▶ **INSTRUCTIONS FOR THE TASK**: Copy exactly, please, the lines of the data from its start through the line containing "16: (206, 106, 0.78)".

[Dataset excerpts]
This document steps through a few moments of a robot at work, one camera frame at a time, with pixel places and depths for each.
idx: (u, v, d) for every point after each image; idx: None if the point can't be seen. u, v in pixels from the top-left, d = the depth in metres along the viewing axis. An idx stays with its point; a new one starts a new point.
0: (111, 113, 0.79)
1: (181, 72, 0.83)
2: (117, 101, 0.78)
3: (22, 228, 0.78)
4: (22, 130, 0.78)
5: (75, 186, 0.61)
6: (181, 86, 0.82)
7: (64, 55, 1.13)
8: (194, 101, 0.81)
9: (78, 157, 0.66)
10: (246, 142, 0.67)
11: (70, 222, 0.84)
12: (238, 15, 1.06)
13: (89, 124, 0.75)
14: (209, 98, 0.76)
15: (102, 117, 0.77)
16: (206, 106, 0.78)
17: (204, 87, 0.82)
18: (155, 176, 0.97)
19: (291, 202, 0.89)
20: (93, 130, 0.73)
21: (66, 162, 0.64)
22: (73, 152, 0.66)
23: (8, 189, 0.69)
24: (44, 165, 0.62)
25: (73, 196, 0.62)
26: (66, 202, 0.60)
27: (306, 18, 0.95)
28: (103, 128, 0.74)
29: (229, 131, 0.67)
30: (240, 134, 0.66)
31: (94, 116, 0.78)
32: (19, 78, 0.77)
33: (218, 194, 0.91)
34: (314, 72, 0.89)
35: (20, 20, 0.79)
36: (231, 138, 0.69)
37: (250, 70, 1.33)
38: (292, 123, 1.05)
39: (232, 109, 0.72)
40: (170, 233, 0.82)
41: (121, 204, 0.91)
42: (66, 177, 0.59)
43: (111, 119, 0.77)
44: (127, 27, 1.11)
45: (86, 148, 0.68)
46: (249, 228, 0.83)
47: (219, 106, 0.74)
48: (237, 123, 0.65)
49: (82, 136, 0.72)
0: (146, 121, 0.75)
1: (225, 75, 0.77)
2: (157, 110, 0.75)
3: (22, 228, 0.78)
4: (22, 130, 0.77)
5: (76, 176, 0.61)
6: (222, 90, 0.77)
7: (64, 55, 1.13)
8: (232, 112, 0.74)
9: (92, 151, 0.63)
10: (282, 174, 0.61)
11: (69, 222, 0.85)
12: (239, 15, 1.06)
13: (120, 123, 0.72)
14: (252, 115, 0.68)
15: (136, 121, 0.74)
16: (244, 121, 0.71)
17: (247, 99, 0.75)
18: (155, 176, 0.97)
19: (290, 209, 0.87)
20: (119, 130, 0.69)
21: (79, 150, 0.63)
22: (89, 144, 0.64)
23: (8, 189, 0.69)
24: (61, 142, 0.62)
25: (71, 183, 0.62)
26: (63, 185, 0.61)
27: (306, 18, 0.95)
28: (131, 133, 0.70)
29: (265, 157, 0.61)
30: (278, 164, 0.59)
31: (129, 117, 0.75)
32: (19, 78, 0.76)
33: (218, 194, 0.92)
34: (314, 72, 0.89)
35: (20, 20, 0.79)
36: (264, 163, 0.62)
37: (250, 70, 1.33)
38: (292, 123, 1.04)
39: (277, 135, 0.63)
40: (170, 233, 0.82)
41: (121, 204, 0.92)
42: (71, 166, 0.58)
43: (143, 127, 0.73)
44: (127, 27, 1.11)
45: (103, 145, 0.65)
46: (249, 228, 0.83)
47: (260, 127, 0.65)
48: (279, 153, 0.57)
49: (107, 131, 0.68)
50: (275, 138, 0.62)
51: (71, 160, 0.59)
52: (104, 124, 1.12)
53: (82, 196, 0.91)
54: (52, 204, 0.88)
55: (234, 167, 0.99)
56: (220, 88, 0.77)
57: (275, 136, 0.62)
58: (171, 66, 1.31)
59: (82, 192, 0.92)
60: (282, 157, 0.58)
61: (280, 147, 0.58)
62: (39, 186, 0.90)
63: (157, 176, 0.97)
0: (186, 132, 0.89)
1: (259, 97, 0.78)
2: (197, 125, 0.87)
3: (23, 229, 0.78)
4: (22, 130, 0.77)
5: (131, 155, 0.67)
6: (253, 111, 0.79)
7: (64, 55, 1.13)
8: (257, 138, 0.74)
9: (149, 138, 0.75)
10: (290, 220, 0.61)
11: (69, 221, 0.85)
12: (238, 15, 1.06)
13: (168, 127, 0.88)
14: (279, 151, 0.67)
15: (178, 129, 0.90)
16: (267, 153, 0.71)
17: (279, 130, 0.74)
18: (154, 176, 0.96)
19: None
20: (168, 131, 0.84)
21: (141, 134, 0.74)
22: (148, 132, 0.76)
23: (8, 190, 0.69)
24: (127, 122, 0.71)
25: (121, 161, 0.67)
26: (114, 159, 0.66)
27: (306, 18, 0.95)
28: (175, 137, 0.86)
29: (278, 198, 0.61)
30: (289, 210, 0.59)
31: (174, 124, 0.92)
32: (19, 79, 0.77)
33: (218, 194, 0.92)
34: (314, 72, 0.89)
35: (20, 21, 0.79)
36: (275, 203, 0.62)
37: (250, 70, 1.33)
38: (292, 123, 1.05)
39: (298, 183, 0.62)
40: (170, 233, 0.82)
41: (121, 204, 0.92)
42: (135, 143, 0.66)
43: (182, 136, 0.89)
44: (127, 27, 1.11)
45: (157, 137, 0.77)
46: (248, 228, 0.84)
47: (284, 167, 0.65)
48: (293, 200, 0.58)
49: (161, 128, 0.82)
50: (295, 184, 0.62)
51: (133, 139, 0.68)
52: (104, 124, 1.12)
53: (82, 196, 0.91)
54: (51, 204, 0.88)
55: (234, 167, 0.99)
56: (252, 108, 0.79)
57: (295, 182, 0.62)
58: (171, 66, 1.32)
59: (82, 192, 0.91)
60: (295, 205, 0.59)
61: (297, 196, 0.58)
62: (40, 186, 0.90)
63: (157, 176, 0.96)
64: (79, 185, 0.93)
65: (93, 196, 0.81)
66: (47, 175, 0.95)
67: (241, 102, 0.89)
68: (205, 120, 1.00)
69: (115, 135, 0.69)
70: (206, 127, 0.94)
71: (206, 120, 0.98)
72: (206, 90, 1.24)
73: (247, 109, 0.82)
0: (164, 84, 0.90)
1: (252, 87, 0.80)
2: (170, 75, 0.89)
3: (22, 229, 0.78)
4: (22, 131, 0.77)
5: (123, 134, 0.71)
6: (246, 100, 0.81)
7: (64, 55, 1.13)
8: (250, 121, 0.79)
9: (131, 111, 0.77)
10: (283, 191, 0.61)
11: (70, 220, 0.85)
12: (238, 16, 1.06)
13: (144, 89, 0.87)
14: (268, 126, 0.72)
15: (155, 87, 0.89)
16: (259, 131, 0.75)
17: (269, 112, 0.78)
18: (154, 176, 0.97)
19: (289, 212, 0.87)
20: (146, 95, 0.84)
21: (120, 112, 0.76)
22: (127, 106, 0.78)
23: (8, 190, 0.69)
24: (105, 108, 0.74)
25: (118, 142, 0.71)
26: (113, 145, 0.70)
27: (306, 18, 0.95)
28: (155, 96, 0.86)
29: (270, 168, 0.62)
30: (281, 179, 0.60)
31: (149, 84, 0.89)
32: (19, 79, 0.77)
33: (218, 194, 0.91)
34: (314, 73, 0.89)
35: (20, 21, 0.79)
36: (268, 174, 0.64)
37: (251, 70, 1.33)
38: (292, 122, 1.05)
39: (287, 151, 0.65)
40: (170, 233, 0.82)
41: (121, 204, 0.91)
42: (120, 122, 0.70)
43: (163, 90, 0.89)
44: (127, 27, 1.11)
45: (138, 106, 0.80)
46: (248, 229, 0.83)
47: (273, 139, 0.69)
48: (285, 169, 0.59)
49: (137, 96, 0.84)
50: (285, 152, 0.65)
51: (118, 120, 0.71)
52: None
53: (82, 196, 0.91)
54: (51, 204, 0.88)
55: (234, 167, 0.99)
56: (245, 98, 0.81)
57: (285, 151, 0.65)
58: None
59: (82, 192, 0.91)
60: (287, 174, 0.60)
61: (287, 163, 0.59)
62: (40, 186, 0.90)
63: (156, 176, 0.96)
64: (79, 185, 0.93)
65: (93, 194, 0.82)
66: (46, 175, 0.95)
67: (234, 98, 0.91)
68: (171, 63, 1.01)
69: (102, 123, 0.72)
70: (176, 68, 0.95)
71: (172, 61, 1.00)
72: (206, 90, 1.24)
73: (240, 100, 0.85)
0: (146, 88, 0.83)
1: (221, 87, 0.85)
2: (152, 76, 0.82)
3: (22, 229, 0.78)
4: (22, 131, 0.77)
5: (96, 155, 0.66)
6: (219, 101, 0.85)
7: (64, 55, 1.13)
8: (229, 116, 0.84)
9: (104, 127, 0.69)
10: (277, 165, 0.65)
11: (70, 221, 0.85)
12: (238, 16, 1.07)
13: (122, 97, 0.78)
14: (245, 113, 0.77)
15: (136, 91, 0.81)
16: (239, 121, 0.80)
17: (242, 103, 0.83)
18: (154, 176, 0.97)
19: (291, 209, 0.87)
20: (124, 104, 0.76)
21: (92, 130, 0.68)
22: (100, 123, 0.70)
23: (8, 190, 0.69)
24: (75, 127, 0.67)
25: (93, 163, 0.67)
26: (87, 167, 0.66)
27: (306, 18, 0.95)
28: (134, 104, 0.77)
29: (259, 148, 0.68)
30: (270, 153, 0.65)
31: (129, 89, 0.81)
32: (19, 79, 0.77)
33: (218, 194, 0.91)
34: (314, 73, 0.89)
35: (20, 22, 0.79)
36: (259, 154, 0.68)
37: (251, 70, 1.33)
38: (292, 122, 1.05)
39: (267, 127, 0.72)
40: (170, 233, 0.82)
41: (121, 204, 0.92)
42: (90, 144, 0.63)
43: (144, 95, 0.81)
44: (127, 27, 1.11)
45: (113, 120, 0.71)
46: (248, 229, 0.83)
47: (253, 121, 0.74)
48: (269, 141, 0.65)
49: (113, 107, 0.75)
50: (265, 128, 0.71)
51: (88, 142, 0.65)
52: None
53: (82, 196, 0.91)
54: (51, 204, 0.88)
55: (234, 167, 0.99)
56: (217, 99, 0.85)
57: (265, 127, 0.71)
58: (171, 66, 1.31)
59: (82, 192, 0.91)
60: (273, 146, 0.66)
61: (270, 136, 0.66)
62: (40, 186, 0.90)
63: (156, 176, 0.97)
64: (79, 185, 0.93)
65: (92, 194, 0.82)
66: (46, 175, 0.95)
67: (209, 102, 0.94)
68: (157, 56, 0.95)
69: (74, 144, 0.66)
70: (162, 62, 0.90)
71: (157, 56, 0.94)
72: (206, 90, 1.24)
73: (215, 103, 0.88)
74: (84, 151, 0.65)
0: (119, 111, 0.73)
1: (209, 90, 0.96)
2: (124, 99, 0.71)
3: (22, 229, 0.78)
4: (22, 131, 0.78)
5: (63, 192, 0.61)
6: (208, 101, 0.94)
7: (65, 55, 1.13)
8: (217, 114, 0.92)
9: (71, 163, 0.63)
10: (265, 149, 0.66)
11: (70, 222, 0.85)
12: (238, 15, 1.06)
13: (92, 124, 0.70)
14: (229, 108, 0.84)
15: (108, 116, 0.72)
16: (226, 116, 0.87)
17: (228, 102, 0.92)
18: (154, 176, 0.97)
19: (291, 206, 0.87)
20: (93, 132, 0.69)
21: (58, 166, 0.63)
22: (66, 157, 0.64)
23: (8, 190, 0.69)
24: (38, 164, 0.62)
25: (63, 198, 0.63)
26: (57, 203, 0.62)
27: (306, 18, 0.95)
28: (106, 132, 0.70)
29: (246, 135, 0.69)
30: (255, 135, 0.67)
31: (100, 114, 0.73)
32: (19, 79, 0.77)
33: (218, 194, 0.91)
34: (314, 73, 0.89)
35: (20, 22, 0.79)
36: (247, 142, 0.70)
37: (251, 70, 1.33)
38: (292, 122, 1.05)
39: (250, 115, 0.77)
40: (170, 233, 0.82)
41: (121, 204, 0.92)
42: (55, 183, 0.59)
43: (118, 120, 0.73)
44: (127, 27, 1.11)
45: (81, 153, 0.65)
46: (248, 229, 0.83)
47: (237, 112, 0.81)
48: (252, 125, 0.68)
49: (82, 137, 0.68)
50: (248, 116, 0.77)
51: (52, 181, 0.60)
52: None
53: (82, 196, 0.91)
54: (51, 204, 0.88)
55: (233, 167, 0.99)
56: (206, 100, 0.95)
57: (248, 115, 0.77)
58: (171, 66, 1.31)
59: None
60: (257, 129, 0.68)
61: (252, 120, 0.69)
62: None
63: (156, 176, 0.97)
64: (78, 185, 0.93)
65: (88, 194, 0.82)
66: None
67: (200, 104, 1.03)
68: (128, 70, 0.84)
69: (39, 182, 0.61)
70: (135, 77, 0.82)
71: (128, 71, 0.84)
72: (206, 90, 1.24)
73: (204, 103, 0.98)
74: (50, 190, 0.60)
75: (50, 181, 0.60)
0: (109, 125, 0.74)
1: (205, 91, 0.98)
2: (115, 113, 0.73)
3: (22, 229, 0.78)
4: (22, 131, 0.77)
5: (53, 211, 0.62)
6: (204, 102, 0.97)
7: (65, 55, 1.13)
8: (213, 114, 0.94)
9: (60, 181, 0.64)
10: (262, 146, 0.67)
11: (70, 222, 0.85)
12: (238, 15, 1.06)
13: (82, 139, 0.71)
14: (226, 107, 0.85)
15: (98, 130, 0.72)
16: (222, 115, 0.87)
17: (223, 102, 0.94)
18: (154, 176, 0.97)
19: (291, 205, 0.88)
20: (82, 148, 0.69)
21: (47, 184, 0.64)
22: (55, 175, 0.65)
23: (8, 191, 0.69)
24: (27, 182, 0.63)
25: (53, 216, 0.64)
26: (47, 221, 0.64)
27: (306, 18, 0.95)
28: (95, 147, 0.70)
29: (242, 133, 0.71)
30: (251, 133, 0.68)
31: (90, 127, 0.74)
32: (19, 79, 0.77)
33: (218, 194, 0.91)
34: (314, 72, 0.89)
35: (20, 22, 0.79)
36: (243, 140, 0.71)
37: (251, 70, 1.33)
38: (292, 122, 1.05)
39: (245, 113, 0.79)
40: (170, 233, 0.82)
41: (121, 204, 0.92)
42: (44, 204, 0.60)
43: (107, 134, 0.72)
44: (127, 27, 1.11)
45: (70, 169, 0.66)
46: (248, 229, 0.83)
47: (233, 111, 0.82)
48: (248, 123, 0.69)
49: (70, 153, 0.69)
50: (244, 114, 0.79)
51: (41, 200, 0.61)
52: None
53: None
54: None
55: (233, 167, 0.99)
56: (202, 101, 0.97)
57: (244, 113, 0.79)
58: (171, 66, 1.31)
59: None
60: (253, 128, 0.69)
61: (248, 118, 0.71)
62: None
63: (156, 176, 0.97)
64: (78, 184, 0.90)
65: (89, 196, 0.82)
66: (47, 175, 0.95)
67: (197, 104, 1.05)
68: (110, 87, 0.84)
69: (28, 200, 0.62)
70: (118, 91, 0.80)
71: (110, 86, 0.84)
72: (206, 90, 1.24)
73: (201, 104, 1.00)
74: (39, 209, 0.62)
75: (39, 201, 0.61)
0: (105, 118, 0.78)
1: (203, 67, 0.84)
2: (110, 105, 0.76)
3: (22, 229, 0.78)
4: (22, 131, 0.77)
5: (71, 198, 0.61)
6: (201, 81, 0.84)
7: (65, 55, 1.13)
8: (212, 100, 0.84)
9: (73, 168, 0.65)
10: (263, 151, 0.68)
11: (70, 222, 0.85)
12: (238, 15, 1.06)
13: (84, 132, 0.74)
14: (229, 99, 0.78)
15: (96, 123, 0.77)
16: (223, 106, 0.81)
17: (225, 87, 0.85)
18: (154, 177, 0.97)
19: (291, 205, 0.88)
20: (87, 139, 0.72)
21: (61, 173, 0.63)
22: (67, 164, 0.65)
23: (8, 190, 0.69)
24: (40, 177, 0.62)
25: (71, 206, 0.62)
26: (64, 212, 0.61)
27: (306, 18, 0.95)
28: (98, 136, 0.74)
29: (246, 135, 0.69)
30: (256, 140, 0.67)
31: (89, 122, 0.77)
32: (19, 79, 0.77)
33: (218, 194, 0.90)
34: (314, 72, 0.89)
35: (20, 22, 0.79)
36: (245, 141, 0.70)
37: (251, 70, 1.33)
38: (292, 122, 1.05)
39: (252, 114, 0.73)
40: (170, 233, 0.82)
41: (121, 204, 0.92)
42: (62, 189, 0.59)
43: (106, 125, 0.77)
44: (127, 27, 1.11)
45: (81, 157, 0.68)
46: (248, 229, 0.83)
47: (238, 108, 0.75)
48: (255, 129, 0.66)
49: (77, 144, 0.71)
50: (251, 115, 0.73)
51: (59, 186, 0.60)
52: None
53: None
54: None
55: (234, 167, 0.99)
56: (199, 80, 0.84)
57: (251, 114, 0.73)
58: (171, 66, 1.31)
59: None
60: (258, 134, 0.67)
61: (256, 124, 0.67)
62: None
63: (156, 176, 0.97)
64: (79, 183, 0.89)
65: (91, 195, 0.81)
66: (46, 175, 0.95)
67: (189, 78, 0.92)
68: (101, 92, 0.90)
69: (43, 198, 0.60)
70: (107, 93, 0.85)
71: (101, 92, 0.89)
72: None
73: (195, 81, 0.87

▶ **SOLUTION TO THIS EXERCISE**:
This document steps through a few moments of a robot at work, one camera frame at a time, with pixel places and depths for each.
idx: (u, v, d) for every point after each image; idx: None if the point can't be seen. u, v in pixels from the top-left, d = the depth in metres along the viewing axis. An idx stays with its point; a new one starts a new point.
0: (111, 113, 0.79)
1: (181, 72, 0.83)
2: (117, 101, 0.78)
3: (22, 228, 0.78)
4: (22, 130, 0.78)
5: (75, 186, 0.61)
6: (181, 86, 0.82)
7: (64, 55, 1.13)
8: (194, 101, 0.81)
9: (78, 157, 0.66)
10: (246, 142, 0.67)
11: (70, 222, 0.84)
12: (238, 15, 1.06)
13: (89, 124, 0.75)
14: (209, 98, 0.76)
15: (102, 117, 0.77)
16: (206, 106, 0.78)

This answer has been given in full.